The decomposition of a dead body and the daily regeneration of cells in a living body can be regarded the same in that they are both changes. In the same vein, the regeneration of cells in our bodies can be compared to the replacement of the old pine needles by the new ones, which makes the evergreen trees appear green all the time. Also, the rapid process of decomposition of the dead body is analogous to decaying of the fallen leaves, which makes the trees look dead.
Despite the fact that change is the only constant phenomenon in this world, we believe something is alive when we can see it and something is dead when we can no longer see it. Furthermore, when something appears in front of our eyes, we think it is born. Thoughts also suddenly enter into our heads and just as suddenly they disappear. Even if we promise, “I will love you until death do us part,” love will diminish over time. Believing that love will last forever or hope that it won’t change is wishful thinking.

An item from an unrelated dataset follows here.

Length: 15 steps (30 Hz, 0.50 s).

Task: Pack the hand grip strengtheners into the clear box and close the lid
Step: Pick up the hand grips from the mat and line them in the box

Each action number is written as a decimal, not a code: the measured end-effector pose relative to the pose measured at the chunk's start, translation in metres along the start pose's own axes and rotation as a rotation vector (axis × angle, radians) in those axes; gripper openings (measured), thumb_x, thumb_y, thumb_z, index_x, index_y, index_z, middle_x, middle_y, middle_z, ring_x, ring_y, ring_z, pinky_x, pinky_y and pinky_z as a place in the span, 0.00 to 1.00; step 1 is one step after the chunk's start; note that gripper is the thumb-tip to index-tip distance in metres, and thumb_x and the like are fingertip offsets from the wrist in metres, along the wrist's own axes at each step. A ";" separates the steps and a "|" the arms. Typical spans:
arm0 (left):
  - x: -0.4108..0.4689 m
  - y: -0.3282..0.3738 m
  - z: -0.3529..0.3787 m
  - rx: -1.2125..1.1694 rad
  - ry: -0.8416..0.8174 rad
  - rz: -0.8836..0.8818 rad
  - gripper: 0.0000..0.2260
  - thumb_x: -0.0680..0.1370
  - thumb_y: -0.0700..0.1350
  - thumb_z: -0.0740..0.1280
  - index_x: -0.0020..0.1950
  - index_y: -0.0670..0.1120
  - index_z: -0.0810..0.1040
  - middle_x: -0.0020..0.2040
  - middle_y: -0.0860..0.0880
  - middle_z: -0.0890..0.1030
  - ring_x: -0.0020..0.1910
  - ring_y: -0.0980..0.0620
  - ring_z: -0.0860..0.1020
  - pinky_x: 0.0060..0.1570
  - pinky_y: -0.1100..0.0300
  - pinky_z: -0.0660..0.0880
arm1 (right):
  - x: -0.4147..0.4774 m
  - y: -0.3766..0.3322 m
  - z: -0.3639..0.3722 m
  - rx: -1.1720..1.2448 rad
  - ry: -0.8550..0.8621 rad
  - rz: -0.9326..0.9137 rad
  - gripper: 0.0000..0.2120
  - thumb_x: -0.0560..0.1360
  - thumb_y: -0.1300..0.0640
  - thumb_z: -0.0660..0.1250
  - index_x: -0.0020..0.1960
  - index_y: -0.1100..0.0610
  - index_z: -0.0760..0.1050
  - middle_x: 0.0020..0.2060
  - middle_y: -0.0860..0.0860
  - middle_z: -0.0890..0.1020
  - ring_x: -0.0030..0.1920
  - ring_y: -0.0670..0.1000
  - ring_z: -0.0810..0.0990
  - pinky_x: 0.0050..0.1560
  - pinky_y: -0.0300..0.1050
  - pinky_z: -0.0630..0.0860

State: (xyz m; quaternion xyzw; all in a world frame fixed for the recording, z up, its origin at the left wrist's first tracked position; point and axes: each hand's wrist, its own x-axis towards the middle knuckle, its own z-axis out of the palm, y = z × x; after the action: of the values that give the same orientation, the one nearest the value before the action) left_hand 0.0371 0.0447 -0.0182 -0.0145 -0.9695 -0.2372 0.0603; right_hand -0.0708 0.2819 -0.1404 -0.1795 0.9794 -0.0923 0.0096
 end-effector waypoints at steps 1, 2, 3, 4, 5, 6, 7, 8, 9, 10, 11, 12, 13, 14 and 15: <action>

Suffering is caused by your desire for things to stay the same, not by the change of heart.
If you fully accept that everything in this world changes, you will not feel so tormented when you see things change. Like the appearance and disappearance of waves, everything that comes into existence must come to an end. Once you fully grasp this truth, you won’t have fears or regrets. However, since you only perceive fragments of the big picture, you miss the things you believe are gone and are afraid that things will disappear. After you realize that aging and death are simple changes, you will no longer be afraid.